TASK:
Reproduce every record below exactly as written, but leave out any pictures.

[Recorded data]
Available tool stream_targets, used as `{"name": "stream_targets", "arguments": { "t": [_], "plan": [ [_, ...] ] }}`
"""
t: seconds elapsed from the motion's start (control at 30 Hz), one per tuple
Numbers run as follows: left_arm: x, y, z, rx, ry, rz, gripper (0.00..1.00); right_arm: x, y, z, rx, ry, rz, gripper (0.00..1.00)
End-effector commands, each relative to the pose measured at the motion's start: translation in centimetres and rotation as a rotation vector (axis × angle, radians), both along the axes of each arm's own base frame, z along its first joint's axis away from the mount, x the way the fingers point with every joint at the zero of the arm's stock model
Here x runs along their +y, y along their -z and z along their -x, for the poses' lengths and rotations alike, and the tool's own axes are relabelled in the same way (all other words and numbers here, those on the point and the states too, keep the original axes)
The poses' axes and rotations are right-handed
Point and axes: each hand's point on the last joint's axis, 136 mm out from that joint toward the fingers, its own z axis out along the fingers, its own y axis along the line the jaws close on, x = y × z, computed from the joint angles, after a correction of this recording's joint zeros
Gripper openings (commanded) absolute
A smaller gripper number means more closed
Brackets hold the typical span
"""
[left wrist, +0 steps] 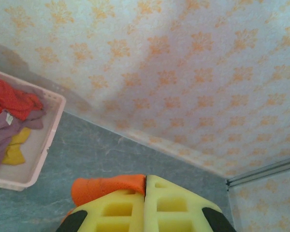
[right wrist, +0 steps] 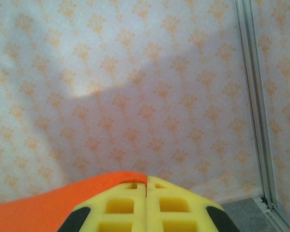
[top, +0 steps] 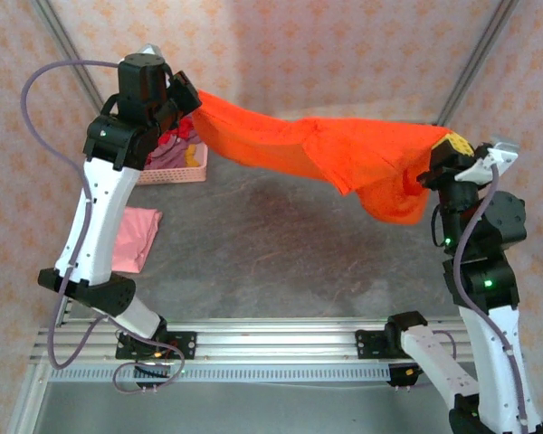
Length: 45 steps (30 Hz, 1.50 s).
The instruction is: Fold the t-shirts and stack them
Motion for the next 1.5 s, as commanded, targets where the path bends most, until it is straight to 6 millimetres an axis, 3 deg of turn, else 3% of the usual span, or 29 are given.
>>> {"name": "stream_targets", "arguments": {
  "t": [0.0, 0.27, 0.4, 0.6, 0.67, 0.77, 0.87, 0.97, 1.07, 1.1, 1.13, 1.17, 1.2, 1.23, 1.27, 1.37, 1.47],
  "plan": [
    [0.4, 1.5, -1.4, 0.024, -0.028, -0.064, 0.0, 0.5, 1.5, -2.0, 0.069, -0.011, 0.02, 0.0],
    [-0.9, 2.6, -6.4, 0.056, -0.023, -0.079, 0.0, 1.6, 3.5, -9.3, 0.152, 0.007, 0.098, 0.0],
    [-1.2, 1.8, -8.0, 0.043, -0.018, -0.072, 0.0, 2.6, 2.3, -12.0, 0.143, -0.024, 0.109, 0.0],
    [0.2, -2.3, -5.6, -0.046, -0.044, -0.084, 0.0, 3.2, -1.8, -12.0, 0.056, -0.051, 0.106, 0.0],
    [1.0, -2.9, -4.0, -0.056, -0.063, -0.099, 0.0, 3.1, -2.1, -11.5, 0.049, -0.051, 0.101, 0.0],
    [1.9, -1.8, -2.3, -0.035, -0.086, -0.111, 0.0, 2.9, -0.2, -11.0, 0.101, -0.052, 0.09, 0.0],
    [1.5, 3.6, -1.0, 0.075, -0.068, -0.073, 0.0, 2.3, 4.6, -10.5, 0.22, -0.029, 0.068, 0.0],
    [0.4, 11.8, 0.8, 0.231, -0.036, 0.007, 0.0, 1.8, 11.5, -9.7, 0.395, -0.009, 0.035, 0.0],
    [-0.6, 20.6, 3.8, 0.409, -0.015, 0.037, 0.04, 2.3, 18.5, -8.7, 0.595, -0.037, -0.005, 0.0],
    [-0.8, 23.6, 5.0, 0.477, -0.006, 0.034, 0.26, 2.5, 20.7, -8.3, 0.649, -0.049, -0.016, 0.13],
    [-0.7, 26.4, 6.4, 0.548, -0.004, 0.034, 0.7, 2.5, 22.8, -7.9, 0.696, -0.049, -0.028, 0.37],
    [-0.5, 28.3, 7.5, 0.594, -0.007, 0.029, 0.93, 2.4, 24.5, -7.6, 0.736, -0.042, -0.034, 0.6],
    [0.0, 30.2, 8.8, 0.639, -0.024, 0.015, 1.0, 2.3, 26.1, -7.2, 0.777, -0.035, -0.035, 0.8],
    [0.7, 31.3, 9.9, 0.663, -0.047, -0.002, 1.0, 2.1, 27.3, -6.8, 0.812, -0.023, -0.031, 0.9],
    [1.4, 31.8, 10.5, 0.671, -0.068, -0.02, 1.0, 1.9, 28.0, -6.4, 0.837, -0.009, -0.027, 0.93],
    [3.0, 31.5, 11.3, 0.648, -0.124, -0.078, 1.0, 0.5, 29.6, -5.5, 0.895, 0.071, -0.021, 0.97],
    [3.7, 31.1, 10.5, 0.634, -0.152, -0.118, 1.0, 0.0, 31.0, -4.9, 0.94, 0.116, -0.073, 0.96]
  ]
}}
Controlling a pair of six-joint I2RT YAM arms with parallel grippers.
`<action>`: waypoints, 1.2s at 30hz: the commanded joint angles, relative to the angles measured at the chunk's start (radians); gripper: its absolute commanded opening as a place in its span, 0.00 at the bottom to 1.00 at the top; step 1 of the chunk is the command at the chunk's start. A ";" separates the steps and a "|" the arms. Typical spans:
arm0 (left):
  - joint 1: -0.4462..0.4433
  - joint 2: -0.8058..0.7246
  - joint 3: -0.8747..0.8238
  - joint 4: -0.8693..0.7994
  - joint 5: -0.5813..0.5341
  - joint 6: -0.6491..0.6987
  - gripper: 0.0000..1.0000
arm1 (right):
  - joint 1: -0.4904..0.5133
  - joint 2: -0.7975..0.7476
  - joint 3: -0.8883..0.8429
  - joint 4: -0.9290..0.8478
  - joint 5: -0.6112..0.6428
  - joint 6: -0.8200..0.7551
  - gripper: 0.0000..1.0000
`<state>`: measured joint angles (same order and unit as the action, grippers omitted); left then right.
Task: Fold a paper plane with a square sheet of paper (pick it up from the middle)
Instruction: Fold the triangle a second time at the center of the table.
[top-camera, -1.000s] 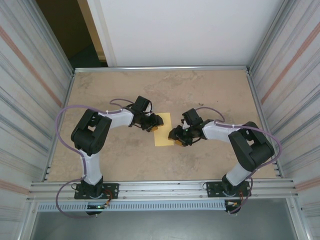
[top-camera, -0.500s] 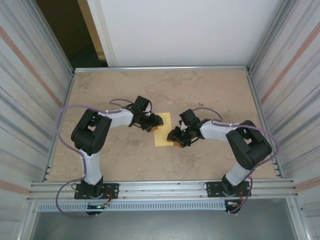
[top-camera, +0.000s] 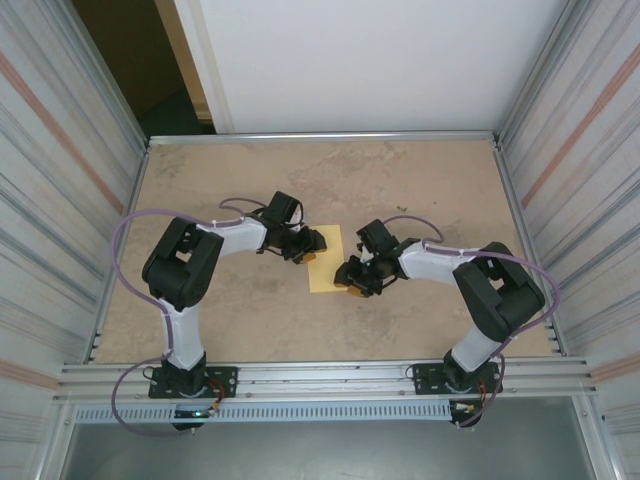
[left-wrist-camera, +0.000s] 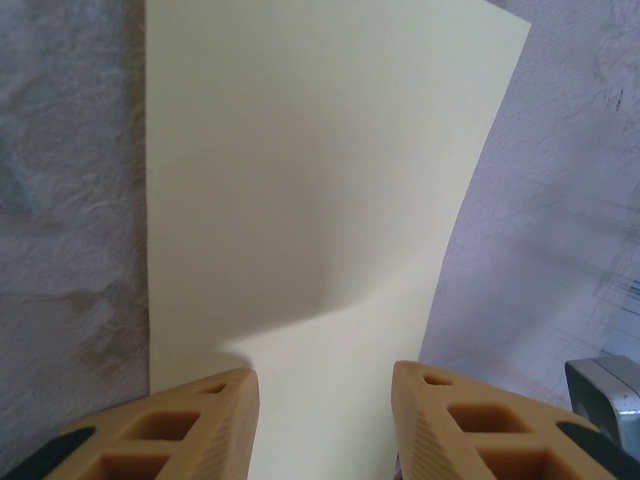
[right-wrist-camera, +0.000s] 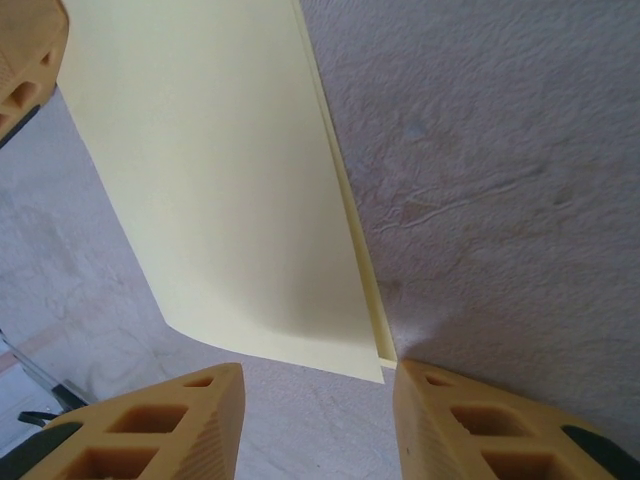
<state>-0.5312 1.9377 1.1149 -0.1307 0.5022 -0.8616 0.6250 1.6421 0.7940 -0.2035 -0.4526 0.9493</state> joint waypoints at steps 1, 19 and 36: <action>0.004 0.064 -0.015 -0.094 -0.038 0.001 0.42 | 0.010 0.019 0.031 -0.006 -0.022 -0.028 0.41; 0.005 0.066 -0.020 -0.090 -0.029 0.007 0.42 | -0.024 -0.033 -0.017 0.085 0.010 0.006 0.30; 0.011 0.062 -0.020 -0.086 -0.030 0.017 0.42 | -0.029 -0.021 -0.026 0.086 0.004 0.035 0.09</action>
<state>-0.5293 1.9396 1.1156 -0.1307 0.5083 -0.8612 0.6014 1.6337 0.7868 -0.1146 -0.4461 0.9649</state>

EXPECTED ANSWER:
Available tool stream_targets, used as `{"name": "stream_targets", "arguments": { "t": [_], "plan": [ [_, ...] ] }}`
"""
t: seconds elapsed from the motion's start (control at 30 Hz), one per tuple
Numbers run as follows: left_arm: x, y, z, rx, ry, rz, gripper (0.00..1.00); right_arm: x, y, z, rx, ry, rz, gripper (0.00..1.00)
End-effector commands, each relative to the pose measured at the motion's start: translation in centimetres and rotation as a rotation vector (axis × angle, radians), both along the axes of each arm's own base frame, z along its first joint's axis away from the mount, x the way the fingers point with every joint at the zero of the arm's stock model
Here x runs along their +y, y along their -z and z along their -x, for the poses' lengths and rotations alike, and the tool's own axes are relabelled in the same way (all other words and numbers here, those on the point and the states too, keep the original axes)
The poses' axes and rotations are right-handed
Point and axes: each hand's point on the last joint's axis, 136 mm out from that joint toward the fingers, its own z axis out along the fingers, its own y axis along the line the jaws close on, x = y × z, computed from the joint angles, after a correction of this recording's joint zeros
Gripper openings (commanded) absolute
A smaller gripper number means more closed
Brackets hold the typical span
"""
[left wrist, +0 steps] 
[right wrist, +0 steps] 
[top, +0 steps] 
Length: 45 steps (30 Hz, 1.50 s).
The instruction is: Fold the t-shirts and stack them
Motion for the next 1.5 s, as commanded, targets where the path bends most, until it is straight to 6 millimetres an axis, 3 deg of turn, else 3% of the usual span, or 29 are given.
>>> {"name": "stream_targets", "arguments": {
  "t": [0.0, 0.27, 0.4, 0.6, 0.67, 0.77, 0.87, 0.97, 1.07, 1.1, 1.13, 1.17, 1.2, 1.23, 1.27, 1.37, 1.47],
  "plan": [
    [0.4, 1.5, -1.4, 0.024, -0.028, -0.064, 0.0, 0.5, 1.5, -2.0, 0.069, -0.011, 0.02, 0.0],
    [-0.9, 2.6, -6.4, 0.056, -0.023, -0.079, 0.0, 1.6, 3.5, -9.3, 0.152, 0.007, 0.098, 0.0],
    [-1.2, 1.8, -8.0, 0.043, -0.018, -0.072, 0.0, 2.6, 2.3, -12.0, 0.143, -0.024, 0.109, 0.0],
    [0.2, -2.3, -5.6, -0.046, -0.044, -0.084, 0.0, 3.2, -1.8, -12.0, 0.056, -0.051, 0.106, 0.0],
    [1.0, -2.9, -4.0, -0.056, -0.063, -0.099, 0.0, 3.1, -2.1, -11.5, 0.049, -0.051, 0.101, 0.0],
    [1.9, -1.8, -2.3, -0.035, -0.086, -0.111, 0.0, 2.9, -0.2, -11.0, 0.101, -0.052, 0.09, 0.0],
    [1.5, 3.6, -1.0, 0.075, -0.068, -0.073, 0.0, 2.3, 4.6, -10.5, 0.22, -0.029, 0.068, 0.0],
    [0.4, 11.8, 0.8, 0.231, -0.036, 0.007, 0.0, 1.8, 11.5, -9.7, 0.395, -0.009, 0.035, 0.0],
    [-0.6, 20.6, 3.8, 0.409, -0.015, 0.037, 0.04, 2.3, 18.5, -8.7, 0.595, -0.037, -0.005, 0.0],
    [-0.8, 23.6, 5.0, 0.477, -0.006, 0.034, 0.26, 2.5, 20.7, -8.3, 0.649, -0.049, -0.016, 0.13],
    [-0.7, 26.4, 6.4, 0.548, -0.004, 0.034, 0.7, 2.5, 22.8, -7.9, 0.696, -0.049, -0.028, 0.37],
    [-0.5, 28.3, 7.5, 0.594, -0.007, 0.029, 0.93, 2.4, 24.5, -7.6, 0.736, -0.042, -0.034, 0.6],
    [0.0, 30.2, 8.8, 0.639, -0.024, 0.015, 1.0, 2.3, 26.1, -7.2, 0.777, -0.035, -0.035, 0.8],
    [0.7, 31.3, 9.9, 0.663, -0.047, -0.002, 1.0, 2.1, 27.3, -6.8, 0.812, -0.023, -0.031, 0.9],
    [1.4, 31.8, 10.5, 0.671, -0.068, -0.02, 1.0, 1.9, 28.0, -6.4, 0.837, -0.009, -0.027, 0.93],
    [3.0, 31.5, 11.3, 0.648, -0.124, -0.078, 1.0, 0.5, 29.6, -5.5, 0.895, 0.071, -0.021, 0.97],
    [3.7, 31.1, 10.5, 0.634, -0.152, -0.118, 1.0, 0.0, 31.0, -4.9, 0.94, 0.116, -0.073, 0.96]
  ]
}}
Controlling a pair of six-joint I2RT YAM arms with parallel grippers.
`<action>`: waypoints, 1.2s at 30hz: the commanded joint angles, relative to the angles measured at the chunk's start (radians); gripper: its absolute commanded opening as a place in its span, 0.00 at the bottom to 1.00 at the top; step 1 of the chunk is the command at the chunk's start. A ";" separates the steps and a "|" the arms. Typical spans:
arm0 (left):
  - joint 1: -0.4462..0.4433
  - joint 2: -0.8058..0.7246
  - joint 3: -0.8747..0.8238
  - joint 4: -0.8693..0.7994
  - joint 5: -0.5813..0.5341
  - joint 6: -0.6491..0.6987
  - gripper: 0.0000..1.0000
arm1 (right):
  - joint 1: -0.4904..0.5133
  - joint 2: -0.7975..0.7476
  - joint 3: -0.8883..0.8429
  - joint 4: -0.9290..0.8478
  - joint 5: -0.6112..0.6428
  - joint 6: -0.8200..0.7551
  - gripper: 0.0000..1.0000
`<state>`: measured joint angles (same order and unit as the action, grippers omitted); left then right.
Task: Fold a paper plane with a square sheet of paper (pick it up from the middle)
Instruction: Fold the triangle a second time at the center of the table.
[top-camera, -1.000s] 
[top-camera, -0.500s] 
[top-camera, +0.000s] 
[left-wrist-camera, +0.000s] 
[right-wrist-camera, +0.000s] 
<state>-0.5312 1.9377 1.1149 -0.1307 0.5022 -0.8616 0.6250 1.6421 0.7940 -0.2035 -0.4526 0.9493</state> joint waypoints at steps 1, 19 and 36: <action>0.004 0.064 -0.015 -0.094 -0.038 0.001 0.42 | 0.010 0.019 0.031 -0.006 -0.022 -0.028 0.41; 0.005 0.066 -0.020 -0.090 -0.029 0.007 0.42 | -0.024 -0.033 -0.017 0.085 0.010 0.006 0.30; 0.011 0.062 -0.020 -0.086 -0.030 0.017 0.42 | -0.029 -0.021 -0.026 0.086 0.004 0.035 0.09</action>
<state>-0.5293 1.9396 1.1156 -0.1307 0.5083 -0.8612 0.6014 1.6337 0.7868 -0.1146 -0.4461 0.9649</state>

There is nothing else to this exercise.